** Opening Exercise data block **

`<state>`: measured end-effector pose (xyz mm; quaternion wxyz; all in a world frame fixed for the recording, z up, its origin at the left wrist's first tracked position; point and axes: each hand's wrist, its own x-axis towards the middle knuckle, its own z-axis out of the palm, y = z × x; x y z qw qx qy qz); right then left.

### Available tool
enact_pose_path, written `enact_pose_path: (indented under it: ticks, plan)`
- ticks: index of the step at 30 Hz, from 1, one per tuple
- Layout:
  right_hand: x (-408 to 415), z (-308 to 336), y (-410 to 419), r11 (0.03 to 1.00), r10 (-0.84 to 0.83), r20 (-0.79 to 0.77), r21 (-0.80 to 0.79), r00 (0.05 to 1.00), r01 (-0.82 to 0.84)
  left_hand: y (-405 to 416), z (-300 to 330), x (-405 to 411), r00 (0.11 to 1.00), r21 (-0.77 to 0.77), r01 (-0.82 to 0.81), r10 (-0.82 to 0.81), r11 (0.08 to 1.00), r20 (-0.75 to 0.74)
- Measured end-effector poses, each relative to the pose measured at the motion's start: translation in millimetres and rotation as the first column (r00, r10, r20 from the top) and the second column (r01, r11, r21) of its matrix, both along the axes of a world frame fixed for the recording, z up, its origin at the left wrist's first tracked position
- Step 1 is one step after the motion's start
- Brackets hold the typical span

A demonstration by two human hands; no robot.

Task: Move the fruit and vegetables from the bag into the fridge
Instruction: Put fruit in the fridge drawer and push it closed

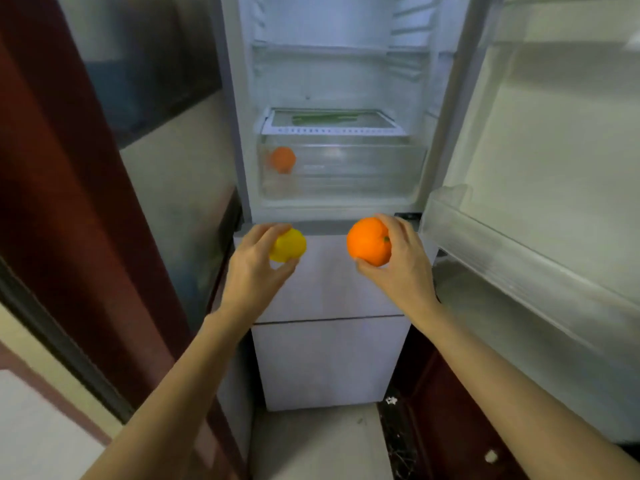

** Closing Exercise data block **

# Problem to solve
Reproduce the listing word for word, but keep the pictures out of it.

# Written answer
`<state>`: measured end-effector pose (xyz mm; quaternion wxyz; all in a world frame fixed for the recording, z up, its origin at the left wrist's first tracked position; point and axes: each hand's wrist, its own x-axis towards the middle knuckle, its own z-axis out of the palm, y = z × x; x y z qw qx qy qz); right then left.

### Available tool
enact_pose_path, written `enact_pose_path: (indented under it: ticks, plan)`
- ticks: index of the step at 30 Hz, from 1, one per tuple
- Layout:
  right_hand: x (-408 to 415), z (-308 to 336), y (-410 to 419), r11 (0.03 to 1.00), r10 (-0.84 to 0.83), r20 (-0.79 to 0.77), r21 (-0.80 to 0.79), r00 (0.05 to 1.00), r01 (-0.82 to 0.84)
  left_hand: y (-405 to 416), z (-300 to 330), x (-405 to 411), r00 (0.11 to 1.00), r21 (-0.77 to 0.77), r01 (-0.82 to 0.81), r10 (-0.82 to 0.81), r11 (0.08 to 1.00), r20 (-0.75 to 0.74)
- Measured end-effector poses, each relative to the pose measured at the motion's start: translation in millimetres and rotation as the first column (r00, r10, r20 from the top) and the second column (r01, r11, r21) of its matrix, both along the axes of a world frame fixed for the recording, z up, its origin at the left wrist's first tracked position
- Step 1 is one step after the motion's start
- Brackets hold the typical span

A demonstration by two human hands; no robot.

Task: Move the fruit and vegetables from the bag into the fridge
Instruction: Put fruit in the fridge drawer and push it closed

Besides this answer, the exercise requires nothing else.